A campaign imitating several YouTube celebrities in order to trick people into divulging personal details has already claimed over 70,000 victims.
According to a new report by RiskIQ, the con has been running since 2016 and sees YouTube subscribers targeted with messages purporting to be from popular YouTube personalities asking them to click on a link to claim a prize.
Security researchers said the scams are lucrative for their operators, who monetise their campaigns by racking up referral clicks to online surveys from organisations that provide them with kickbacks.
The criminals used a combination of clever impersonation techniques which boosted the legitimacy of their messages and improved the likelihood that users would click their links.
The scam also abused two systems built into YouTube. First, the name displayed on YouTube channels and YouTube accounts can be different from the actual account name which threat actors exploited to impersonate accounts.

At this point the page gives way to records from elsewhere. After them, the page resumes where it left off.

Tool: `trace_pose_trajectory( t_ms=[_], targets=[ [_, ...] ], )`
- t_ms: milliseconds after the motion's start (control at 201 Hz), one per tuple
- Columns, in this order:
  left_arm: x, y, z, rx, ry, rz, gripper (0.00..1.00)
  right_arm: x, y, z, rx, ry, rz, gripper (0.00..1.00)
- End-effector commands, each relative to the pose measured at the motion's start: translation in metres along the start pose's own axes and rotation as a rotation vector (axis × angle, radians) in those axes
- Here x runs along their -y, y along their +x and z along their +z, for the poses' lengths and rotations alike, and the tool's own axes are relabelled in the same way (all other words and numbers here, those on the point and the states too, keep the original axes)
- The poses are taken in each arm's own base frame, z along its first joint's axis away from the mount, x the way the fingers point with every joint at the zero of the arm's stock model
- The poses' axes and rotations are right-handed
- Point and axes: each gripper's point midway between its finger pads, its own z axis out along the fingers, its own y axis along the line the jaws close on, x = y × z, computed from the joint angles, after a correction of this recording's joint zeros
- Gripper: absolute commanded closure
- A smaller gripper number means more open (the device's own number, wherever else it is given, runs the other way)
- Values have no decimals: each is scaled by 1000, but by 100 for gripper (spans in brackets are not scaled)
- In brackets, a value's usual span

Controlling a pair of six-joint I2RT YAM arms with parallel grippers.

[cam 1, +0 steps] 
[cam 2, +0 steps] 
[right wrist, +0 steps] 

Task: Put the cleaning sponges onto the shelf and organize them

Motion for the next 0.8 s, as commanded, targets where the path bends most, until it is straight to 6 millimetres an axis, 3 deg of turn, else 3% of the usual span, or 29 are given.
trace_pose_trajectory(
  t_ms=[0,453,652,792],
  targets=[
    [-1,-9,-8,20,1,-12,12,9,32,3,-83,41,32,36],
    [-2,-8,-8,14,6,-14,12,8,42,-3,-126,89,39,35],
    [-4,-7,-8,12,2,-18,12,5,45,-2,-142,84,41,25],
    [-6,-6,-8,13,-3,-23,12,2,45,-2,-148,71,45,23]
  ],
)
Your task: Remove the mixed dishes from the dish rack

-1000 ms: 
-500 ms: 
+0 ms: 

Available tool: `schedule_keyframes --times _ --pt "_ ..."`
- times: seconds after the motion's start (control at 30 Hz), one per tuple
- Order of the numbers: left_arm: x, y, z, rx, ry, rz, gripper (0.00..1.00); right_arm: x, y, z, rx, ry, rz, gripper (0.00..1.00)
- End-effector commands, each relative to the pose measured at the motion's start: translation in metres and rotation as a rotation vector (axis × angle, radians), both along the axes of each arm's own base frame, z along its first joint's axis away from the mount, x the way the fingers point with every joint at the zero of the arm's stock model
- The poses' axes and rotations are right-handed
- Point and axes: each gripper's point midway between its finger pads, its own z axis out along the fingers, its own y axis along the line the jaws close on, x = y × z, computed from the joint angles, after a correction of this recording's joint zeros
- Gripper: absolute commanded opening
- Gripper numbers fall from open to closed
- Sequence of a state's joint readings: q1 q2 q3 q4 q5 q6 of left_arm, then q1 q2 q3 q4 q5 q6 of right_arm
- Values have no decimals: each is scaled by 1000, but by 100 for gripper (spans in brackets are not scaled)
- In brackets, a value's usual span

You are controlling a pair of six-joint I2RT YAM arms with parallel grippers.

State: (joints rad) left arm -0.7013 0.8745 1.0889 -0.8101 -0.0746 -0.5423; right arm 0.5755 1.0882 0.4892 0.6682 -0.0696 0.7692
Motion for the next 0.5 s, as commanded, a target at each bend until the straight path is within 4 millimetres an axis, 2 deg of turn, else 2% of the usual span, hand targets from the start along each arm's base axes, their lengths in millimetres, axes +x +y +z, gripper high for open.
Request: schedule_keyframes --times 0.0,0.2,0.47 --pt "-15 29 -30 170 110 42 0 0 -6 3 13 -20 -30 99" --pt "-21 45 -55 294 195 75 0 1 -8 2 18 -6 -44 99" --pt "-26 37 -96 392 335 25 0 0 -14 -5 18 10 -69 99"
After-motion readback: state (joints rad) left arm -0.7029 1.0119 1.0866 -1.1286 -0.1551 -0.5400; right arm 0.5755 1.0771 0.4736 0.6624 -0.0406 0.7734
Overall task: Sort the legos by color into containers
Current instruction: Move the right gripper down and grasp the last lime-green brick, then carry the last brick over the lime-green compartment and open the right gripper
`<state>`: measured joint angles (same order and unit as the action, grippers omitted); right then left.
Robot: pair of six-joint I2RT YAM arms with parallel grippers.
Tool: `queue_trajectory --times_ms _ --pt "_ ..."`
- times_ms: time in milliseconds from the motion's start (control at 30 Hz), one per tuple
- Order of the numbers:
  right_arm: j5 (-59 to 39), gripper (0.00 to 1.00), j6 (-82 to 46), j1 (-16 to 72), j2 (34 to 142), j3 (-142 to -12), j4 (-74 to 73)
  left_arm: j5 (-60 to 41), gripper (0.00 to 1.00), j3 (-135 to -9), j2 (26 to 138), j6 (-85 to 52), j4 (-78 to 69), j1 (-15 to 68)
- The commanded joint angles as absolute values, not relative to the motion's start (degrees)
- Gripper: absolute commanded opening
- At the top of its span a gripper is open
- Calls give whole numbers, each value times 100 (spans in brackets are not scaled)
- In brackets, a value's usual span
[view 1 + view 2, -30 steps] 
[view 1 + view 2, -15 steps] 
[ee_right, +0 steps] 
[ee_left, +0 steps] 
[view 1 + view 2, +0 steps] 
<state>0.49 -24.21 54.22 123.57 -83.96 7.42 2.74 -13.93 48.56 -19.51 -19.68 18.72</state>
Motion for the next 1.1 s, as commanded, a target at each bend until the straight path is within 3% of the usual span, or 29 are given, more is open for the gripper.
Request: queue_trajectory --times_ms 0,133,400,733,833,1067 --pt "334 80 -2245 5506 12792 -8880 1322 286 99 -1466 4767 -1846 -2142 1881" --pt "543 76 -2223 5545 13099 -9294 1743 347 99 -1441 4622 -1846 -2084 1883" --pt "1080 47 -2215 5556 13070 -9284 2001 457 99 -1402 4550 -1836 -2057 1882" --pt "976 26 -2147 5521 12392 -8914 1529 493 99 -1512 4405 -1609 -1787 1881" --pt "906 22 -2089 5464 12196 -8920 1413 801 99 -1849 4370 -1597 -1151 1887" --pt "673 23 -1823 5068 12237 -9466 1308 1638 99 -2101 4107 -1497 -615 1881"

Second, within YouTube, users can send friend requests to anyone on the platform. Once accepted, they can send that person direct messages.
Criminals have set up new YouTube accounts making the displayed avatar and username identical to that of a famous YouTuber.
"The next step in the scam is sending messages posing as the famous YouTuber. The message in this scam mentions a contest in which James Charles is ‘randomly selecting’ a subscriber to give out a surprise gift. The message ends with a link which the threat actors hope the user clicks," said Yonathan Klijnsma, a threat researcher at RiskIQ.
He said the most remarkable aspect of this scam and the aspect that has garnered the most attention by the media is the scale with which this happening. "For criminals, the bar is incredibly low to begin this type of scam. They have their pick of the top accounts on YouTube and can impersonate these content creators en masse."
The links that the victims click come in the form of a direct link to the scam website. Once the user clicks the link, they are taken through a chain of shortlink services until they hit one of the malicious websites set up by the scammers. In many cases the website pretends to give away gifts such as iPhones.
The victims then must provide their name, address, country and email address. The scam website then tells the victim they are a winner but will need to provide more information.
"What happens next is where the criminals make their money: referral links to fake surveys. Once a visitor clicks ‘verify now’ they are taken to another website on which they have to complete a survey to verify that they are a real user," said Klijnsma.
He said that these surveys are what make money for criminals.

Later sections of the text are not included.